On August 10, 2021 (the “Effective Date”), ProPhase Labs, Inc. (the “Company”) and ProPhase Precision Medicine, Inc. (“ProPhase Precision”), a wholly-owned subsidiary of the Company, entered into a Stock Purchase Agreement (the “Stock Purchase Agreement”) with Nebula Genomics, Inc., a privately-owned personal genomics company (“Nebula”), each of the stockholders of Nebula (the “Seller Parties”), and Kamal Obbad, as Seller Party Representative. Pursuant to the terms of the Stock Purchase Agreement, ProPhase Precision acquired all of the issued and outstanding shares of common stock of Nebula (the “Nebula Shares”) from the Seller Parties on the Effective Date (the “Nebula Acquisition”), for a purchase price of $10,800,000, plus all cash and accounts receivable and other amounts payable to Nebula as of the closing, minus (i) all outstanding indebtedness of Nebula as of the closing, (ii) all transaction expenses owed and unpaid by Nebula as of the closing, and (iii) the Noteholder Amount as defined below. The Seller Parties have the right to receive cash or shares of the Company’s common stock, par value $0.0005 per share (the “Company Shares”), calculated based on a purchase price of $7.46 per Company Share (the “Per Share Purchase Price”), which is equal to the average closing price of the Company’s Shares on Nasdaq for the five trading days preceding the signing of the Stock Purchase Agreement. The aggregate purchase price paid for the Nebula Shares was approximately $14.6 million, subject to post-closing adjustments (the “Purchase Price”).

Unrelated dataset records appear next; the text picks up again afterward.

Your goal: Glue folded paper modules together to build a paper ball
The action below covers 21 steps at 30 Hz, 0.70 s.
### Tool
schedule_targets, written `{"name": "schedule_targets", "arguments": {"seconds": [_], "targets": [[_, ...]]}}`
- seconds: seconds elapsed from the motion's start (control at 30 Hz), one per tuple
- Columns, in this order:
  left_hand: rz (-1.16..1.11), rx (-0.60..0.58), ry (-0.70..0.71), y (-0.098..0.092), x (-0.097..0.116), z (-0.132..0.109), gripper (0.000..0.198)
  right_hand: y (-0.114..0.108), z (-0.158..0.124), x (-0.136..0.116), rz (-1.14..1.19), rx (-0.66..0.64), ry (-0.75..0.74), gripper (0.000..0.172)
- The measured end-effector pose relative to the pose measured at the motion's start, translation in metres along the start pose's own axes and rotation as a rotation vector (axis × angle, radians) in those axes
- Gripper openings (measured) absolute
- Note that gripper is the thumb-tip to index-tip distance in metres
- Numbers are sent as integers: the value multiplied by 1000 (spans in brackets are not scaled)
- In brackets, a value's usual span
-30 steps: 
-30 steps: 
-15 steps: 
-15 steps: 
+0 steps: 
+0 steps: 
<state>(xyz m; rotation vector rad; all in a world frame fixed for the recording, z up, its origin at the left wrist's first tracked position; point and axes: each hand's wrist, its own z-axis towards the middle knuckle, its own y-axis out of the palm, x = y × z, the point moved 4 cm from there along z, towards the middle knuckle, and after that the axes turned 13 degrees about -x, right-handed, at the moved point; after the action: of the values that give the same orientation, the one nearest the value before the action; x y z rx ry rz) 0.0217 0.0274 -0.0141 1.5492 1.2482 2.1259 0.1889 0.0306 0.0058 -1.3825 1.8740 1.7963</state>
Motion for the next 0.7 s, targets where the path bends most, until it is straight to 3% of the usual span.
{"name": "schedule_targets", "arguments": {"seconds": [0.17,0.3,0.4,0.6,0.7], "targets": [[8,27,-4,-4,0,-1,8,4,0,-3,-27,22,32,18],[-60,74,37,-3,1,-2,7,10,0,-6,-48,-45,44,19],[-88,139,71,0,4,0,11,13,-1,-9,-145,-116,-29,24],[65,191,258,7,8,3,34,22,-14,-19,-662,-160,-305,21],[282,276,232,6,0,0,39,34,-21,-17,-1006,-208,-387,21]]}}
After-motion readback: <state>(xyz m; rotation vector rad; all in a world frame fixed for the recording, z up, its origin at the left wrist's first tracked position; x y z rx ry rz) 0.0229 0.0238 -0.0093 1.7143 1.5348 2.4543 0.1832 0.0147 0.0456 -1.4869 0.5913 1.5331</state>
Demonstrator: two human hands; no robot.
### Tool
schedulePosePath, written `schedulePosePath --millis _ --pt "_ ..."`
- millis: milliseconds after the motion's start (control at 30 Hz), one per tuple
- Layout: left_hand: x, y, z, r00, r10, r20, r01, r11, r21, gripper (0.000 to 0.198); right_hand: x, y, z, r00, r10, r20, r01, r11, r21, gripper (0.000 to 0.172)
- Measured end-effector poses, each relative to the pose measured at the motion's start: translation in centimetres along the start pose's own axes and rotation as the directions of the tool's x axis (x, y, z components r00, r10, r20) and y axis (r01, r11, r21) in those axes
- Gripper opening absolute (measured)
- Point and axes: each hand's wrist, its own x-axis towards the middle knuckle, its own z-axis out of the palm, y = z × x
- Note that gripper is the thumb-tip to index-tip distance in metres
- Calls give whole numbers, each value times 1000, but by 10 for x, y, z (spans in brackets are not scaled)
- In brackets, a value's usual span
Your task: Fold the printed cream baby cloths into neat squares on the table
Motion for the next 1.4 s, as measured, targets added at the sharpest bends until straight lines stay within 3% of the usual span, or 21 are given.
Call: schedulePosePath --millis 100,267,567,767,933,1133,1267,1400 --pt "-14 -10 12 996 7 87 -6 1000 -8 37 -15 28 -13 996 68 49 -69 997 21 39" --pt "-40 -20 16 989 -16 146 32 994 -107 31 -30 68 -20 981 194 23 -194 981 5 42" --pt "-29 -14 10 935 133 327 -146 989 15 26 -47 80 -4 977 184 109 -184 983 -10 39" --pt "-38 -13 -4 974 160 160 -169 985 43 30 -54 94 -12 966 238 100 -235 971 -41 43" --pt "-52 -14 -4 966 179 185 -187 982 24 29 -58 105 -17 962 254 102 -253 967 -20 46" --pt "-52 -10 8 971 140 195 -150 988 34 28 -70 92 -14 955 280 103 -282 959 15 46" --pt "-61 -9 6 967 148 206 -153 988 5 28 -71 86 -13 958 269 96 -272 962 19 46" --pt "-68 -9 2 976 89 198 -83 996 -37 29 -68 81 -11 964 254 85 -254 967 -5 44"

A portion of the Purchase Price equal to $6,668,896 (the “Noteholder Amount”) was withheld to satisfy certain amounts due and owing to the holders (the “Nebula Noteholders”) of certain Nebula convertible promissory notes (the “Nebula Notes”). The Nebula Noteholders have the right to receive cash pursuant to the terms of their Nebula Notes or Company Shares, calculated based on the Per Share Purchase Price, to satisfy all outstanding amounts owed to them under the Nebula Notes. Any portion of the Noteholder Amount not used to repay the Nebula Notes due to a Nebula Noteholder having forgiven any portion of principal under such holder’s Nebula Note will be added back to the Purchase Price. In the event a portion of the Noteholder Amount is not used because a Nebula Noteholder has elected to receive Company Shares, then such amount will remain a deduction to the Purchase Price and be kept by the Company. In the event a portion of the Noteholder Amount is not used because a Nebula Noteholder has elected to forgive interest and not exchange it for Company Shares, then the amount will remain a deduction to the Purchase Price and will be kept by the Company.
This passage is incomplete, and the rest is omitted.